EXERCISE AIM:
Each line of the listing that includes "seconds" should be reported.

-------- SUPPLIED DATA --------

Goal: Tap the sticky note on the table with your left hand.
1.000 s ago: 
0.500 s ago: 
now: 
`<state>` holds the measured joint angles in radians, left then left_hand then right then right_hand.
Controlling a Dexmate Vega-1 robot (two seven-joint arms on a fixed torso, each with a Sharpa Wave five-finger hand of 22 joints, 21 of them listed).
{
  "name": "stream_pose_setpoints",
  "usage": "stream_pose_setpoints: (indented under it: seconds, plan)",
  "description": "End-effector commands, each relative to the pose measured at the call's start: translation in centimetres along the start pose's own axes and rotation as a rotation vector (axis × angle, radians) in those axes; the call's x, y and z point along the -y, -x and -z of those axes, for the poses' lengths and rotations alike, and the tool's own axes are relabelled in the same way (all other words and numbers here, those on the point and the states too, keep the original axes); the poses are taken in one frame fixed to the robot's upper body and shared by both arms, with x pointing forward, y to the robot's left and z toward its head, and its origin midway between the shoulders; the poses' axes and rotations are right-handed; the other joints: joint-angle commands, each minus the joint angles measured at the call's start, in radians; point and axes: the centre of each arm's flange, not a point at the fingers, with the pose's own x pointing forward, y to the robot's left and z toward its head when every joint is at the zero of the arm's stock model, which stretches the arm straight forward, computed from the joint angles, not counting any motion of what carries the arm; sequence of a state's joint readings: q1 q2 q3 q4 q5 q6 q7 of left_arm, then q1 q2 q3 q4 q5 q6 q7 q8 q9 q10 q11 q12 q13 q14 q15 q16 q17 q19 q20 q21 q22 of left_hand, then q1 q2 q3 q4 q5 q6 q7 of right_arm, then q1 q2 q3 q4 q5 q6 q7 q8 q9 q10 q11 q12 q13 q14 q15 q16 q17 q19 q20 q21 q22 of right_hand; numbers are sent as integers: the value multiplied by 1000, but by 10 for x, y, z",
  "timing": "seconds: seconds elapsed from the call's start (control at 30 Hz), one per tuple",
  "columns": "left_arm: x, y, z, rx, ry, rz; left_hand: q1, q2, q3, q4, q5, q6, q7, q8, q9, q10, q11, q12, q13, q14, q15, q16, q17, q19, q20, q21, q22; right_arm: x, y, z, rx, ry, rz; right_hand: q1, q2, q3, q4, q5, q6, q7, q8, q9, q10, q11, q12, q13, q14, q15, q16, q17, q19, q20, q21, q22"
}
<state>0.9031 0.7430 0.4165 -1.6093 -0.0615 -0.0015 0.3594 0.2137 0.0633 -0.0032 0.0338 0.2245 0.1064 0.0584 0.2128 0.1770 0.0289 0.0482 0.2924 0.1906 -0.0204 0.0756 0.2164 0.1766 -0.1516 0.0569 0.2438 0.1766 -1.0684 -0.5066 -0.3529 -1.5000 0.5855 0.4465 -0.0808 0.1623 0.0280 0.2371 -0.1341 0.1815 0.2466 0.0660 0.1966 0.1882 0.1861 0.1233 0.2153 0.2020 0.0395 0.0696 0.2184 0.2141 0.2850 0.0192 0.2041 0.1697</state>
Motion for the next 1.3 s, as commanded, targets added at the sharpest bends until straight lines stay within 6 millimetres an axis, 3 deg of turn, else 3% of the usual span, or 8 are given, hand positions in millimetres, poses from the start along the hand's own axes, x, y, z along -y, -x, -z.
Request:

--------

ANSWER SECTION:
  "usage": "stream_pose_setpoints: (indented under it: seconds, plan)",
  "timing": "seconds: seconds elapsed from the call's start (control at 30 Hz), one per tuple",

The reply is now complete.